# When do the Christmas lights go on at Disney resorts?



## rickandcindy23 (Aug 14, 2008)

I keep seeing the November 2 bedrooms online and wonder if that would be a possibility for seeing the holiday lights.  Seems like they would wait until after Thanksgiving, but maybe not.


----------



## tomandrobin (Aug 14, 2008)

rickandcindy23 said:


> I keep seeing the November 2 bedrooms online and wonder if that would be a possibility for seeing the holiday lights.  Seems like they would wait until after Thanksgiving, but maybe not.



They use to come on right before Thanksgiving. Its been reported that the lights will not come on until after Thanksgiving.
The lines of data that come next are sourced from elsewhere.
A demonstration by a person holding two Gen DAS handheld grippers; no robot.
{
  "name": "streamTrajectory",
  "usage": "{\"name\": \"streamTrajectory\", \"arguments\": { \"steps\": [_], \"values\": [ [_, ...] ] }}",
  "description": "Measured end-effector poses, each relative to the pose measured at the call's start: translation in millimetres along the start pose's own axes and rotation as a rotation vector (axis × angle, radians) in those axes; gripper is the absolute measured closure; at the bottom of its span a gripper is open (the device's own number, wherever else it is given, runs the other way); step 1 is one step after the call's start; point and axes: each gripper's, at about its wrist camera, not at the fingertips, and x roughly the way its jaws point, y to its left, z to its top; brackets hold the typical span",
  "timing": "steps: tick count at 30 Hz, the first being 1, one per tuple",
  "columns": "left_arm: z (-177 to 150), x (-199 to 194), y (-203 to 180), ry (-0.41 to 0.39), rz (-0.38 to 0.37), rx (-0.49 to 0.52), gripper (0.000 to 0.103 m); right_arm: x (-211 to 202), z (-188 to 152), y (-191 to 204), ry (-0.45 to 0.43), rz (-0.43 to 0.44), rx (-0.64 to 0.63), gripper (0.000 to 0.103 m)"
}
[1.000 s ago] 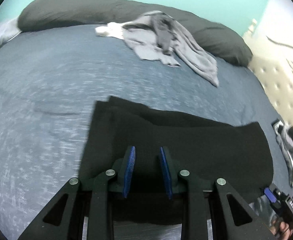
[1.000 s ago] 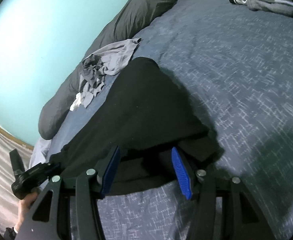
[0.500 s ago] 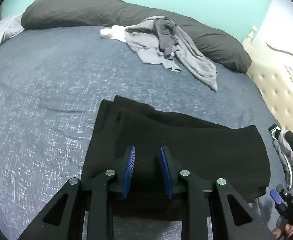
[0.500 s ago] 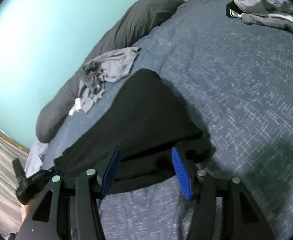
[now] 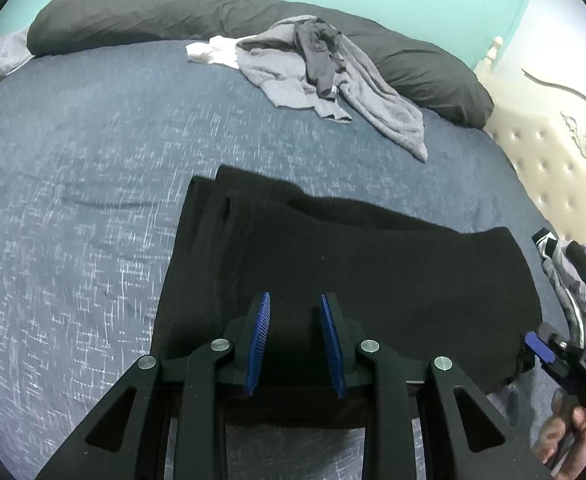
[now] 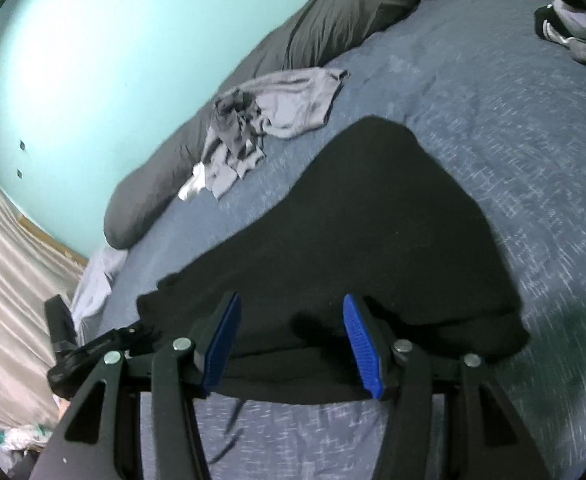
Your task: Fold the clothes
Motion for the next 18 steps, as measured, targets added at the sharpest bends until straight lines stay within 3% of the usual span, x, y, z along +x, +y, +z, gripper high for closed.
{"name": "streamTrajectory", "arguments": {
  "steps": [3, 8, 10, 15, 18],
  "values": [
    [-3.1, 1.7, 1.2, 0.006, -0.004, 0.003, 0.074, 15.0, -0.7, 0.9, 0.041, -0.070, -0.058, 0.049],
    [-2.1, 1.6, 6.2, 0.011, -0.024, -0.019, 0.074, 18.1, -9.0, -10.4, 0.064, -0.151, -0.063, 0.068],
    [-0.4, -2.5, 4.3, 0.000, -0.017, -0.018, 0.074, 15.1, -10.8, -15.1, 0.060, -0.178, -0.058, 0.069],
    [2.4, -9.5, -2.3, -0.017, -0.024, -0.010, 0.074, 8.0, -2.9, -20.1, 0.015, -0.113, -0.014, 0.068],
    [-0.5, -2.9, 1.9, 0.001, -0.006, -0.011, 0.074, 15.9, -4.9, -22.1, 0.044, -0.116, -0.018, 0.068]
  ]
}}
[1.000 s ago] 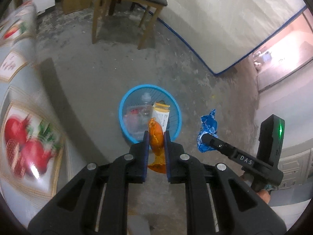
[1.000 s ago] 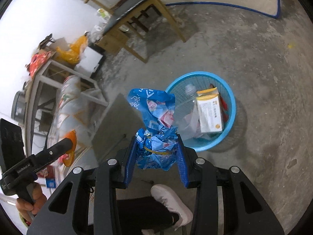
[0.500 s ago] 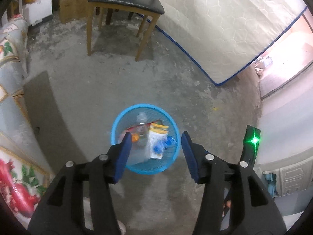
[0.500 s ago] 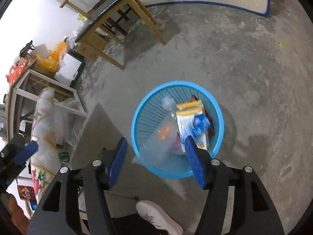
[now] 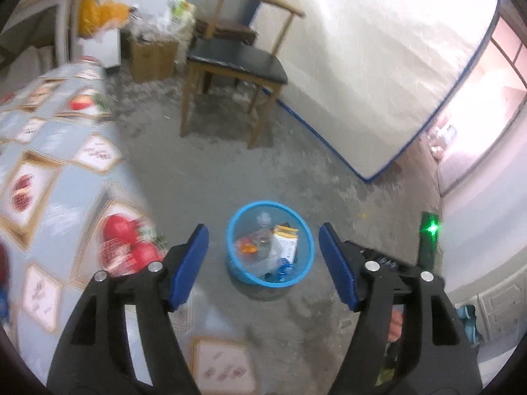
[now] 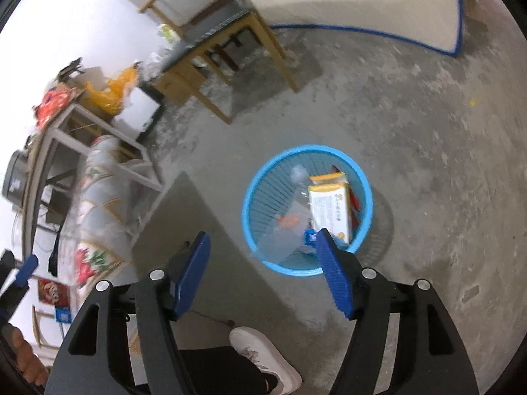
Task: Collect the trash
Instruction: 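Move both tools back over the table toward the remaining items, then grasp the blue-and-white toothpaste box with the left tool while the right tool grasps the red can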
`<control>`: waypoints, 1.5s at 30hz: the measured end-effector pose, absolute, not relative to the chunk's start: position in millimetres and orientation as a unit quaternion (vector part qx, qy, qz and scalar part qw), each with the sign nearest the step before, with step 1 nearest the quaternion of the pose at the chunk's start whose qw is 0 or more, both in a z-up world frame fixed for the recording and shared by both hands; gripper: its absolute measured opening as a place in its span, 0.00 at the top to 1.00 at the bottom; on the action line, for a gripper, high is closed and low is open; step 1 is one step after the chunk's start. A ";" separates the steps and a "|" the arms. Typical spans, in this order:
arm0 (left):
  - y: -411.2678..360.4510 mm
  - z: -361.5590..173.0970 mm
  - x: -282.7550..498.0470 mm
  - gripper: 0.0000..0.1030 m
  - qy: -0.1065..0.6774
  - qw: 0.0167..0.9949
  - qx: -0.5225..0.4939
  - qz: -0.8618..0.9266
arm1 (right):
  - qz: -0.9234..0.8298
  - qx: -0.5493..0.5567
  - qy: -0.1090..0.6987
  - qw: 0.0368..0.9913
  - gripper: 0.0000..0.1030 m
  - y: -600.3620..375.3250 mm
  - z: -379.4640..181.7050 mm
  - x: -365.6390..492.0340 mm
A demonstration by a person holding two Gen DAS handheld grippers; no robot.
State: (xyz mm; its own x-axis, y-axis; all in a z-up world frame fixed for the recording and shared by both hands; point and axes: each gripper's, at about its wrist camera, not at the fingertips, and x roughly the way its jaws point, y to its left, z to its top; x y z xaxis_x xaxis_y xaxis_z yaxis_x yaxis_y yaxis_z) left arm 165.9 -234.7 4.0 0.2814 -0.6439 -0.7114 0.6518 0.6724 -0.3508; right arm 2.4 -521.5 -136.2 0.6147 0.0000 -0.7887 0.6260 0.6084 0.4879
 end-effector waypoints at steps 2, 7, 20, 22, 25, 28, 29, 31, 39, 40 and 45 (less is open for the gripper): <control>-203.7 9.6 160.6 0.31 0.431 0.814 -0.003 -0.390 | -0.180 0.382 0.388 0.819 0.34 -509.0 -118.5 7.4; -106.4 22.3 155.8 0.26 0.397 0.859 -0.033 -0.322 | -0.125 0.332 0.382 0.853 0.31 -463.5 -73.0 33.7; 115.2 10.8 204.4 0.26 0.383 0.896 -0.200 -0.103 | 0.101 0.178 0.388 0.898 0.26 -250.9 8.2 141.1; 136.3 0.1 225.4 0.26 0.398 0.888 -0.217 -0.082 | 0.130 0.160 0.392 0.897 0.26 -220.0 13.4 155.6; 152.1 -20.1 253.2 0.28 0.422 0.873 -0.235 -0.064 | 0.161 0.129 0.394 0.896 0.26 -174.9 18.8 176.7; 155.8 -39.7 281.0 0.33 0.452 0.855 -0.251 -0.049 | 0.181 0.110 0.393 0.895 0.26 -139.3 18.8 198.9; 156.7 -46.5 289.6 0.35 0.461 0.850 -0.252 -0.045 | 0.182 0.103 0.393 0.896 0.26 -129.6 18.2 206.4; 157.5 -58.4 302.4 0.39 0.476 0.840 -0.259 -0.034 | 0.188 0.090 0.395 0.894 0.26 -110.9 16.2 220.6; 152.4 -69.0 308.6 0.46 0.486 0.829 -0.273 -0.045 | 0.188 0.021 0.399 0.897 0.25 -58.1 2.3 256.0; 151.7 -69.2 309.3 0.46 0.486 0.829 -0.272 -0.047 | 0.183 0.014 0.398 0.899 0.25 -54.3 0.3 259.1; 146.1 -71.5 315.2 0.47 0.489 0.827 -0.274 -0.053 | 0.170 0.004 0.401 0.900 0.25 -47.0 -8.9 273.0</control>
State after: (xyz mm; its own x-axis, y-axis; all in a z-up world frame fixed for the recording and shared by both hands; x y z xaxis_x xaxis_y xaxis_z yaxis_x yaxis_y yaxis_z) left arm 315.2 146.1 -71.5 0.5168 -0.3547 -0.7792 -0.1807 0.8444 -0.5042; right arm 273.0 -47.0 -8.9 0.6207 0.3088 -0.7207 -0.3020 0.9424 0.1438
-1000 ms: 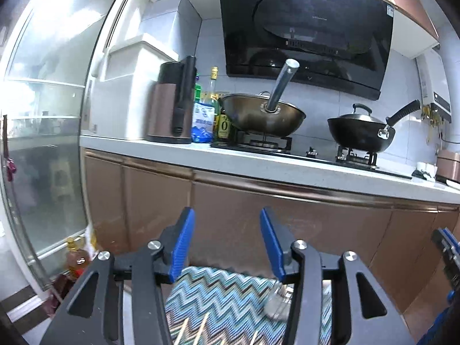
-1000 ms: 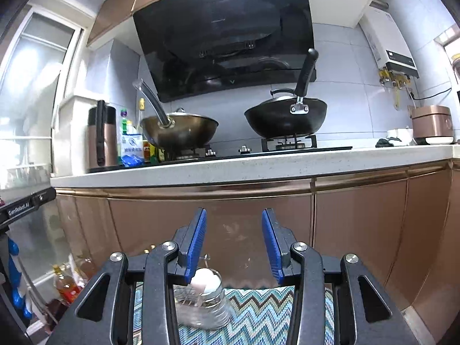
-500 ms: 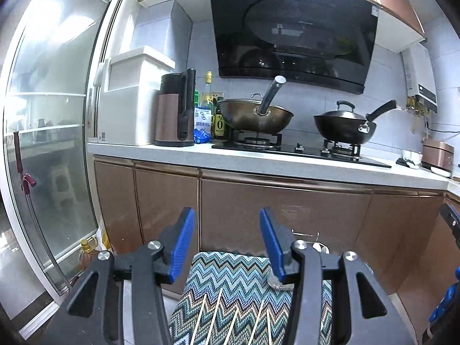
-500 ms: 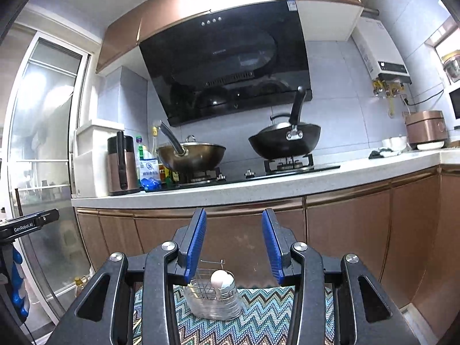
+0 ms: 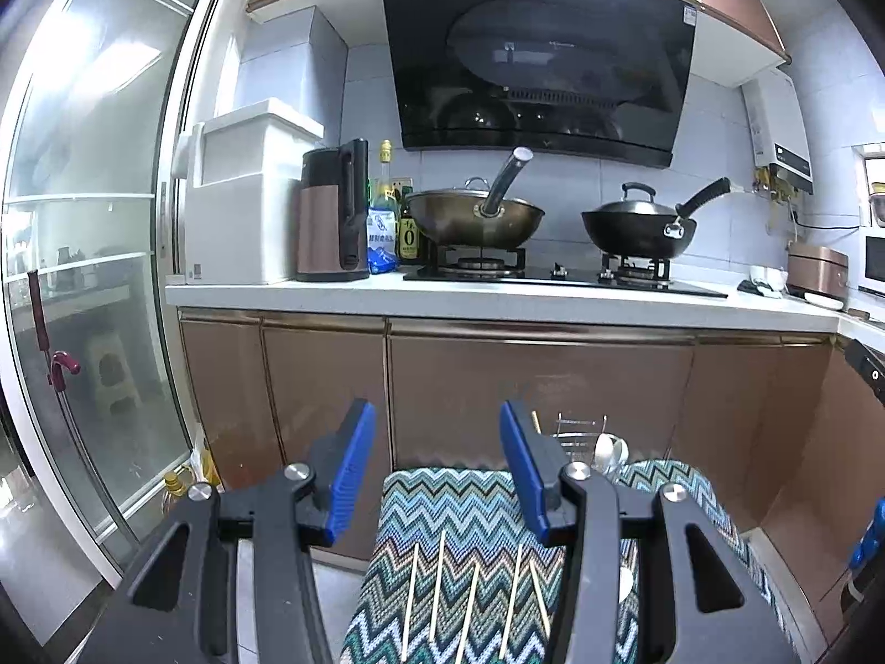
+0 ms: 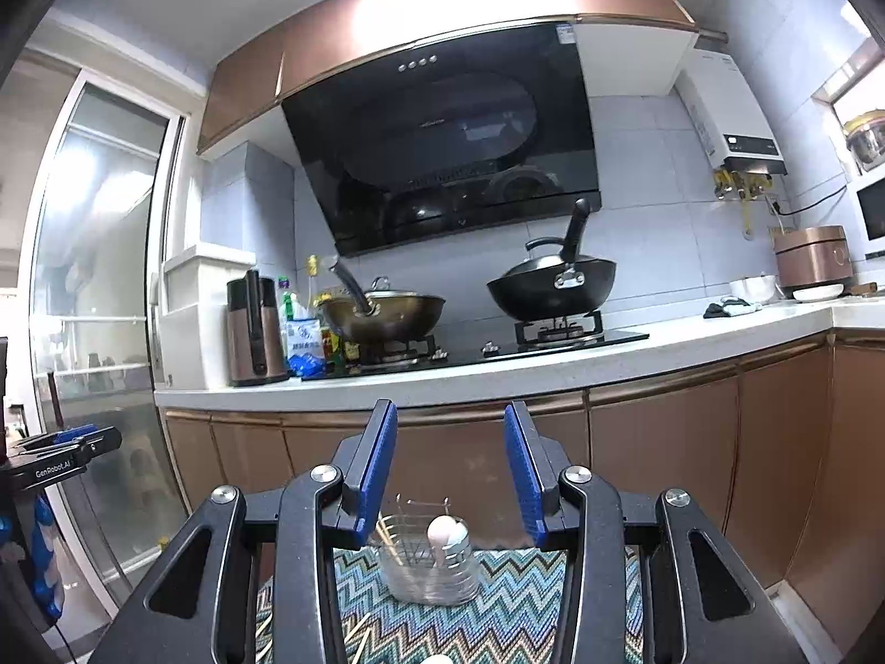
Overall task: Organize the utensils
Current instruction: 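Grasp a chopstick with the left tool while the right tool grasps another chopstick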
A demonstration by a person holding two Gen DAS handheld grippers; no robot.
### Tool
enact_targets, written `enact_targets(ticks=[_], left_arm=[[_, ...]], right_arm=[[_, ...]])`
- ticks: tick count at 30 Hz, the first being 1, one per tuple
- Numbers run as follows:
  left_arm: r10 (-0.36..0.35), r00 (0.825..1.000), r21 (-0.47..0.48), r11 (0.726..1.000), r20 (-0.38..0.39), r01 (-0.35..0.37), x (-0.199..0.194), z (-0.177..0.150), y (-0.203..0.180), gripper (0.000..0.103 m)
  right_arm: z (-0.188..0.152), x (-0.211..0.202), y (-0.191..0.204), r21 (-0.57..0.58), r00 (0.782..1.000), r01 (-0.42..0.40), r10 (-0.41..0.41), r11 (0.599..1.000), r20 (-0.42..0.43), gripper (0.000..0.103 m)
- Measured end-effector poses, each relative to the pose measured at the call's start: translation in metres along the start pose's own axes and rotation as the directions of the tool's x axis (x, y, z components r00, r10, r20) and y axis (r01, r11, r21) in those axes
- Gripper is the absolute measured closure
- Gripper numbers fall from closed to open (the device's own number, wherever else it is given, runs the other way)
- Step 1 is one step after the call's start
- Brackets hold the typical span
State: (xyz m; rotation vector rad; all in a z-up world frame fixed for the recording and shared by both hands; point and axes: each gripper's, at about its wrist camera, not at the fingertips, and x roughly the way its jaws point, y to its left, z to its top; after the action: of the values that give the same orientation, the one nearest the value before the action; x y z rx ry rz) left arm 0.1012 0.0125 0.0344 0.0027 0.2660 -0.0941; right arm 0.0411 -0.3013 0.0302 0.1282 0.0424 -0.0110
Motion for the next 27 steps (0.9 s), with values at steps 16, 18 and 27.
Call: enact_targets(ticks=[16,18,27], left_arm=[[-0.025,0.951,-0.043,0.999,-0.308,0.013,0.087,-0.059,0.036,0.058],[-0.033,0.94,-0.049,0.999,-0.34,0.017,0.098,-0.069,0.037,0.058],[-0.119,0.835,-0.099,0.992,-0.537,0.078,0.169,-0.113,0.035,0.058]], right_arm=[[-0.048,0.061,0.026,-0.009,0.966,-0.079,0.074,0.997,-0.247,0.063],[-0.06,0.073,0.027,0.0,0.952,-0.089,0.085,0.996,-0.294,0.063],[-0.128,0.138,0.038,0.059,0.808,-0.169,0.172,0.984,-0.563,0.07]])
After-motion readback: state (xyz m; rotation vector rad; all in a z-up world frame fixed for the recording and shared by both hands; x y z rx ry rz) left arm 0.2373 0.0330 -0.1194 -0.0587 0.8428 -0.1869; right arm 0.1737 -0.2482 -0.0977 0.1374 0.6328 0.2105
Had to go look it up........November 28, 2008 -January 4, 2009


----------



## Twinkstarr (Aug 14, 2008)

tomandrobin said:


> They use to come on right before Thanksgiving. Its been reported that the lights will not come on until after Thanksgiving.
> 
> Had to go look it up........November 28, 2008 -January 4, 2009



I think that's the dates for the Osborne lights over at DHS. MK will be decked out at this earliest by 11/20(first MVMCP). 

The resorts usually have their decorations(trees, gingerbread house at GF, etc) up by the weekend before Thanksgiving.

Yes I take my kids out of school for 2 days, I have some DIS'er on my case for that(gives me a head start on booking now with the new rules) 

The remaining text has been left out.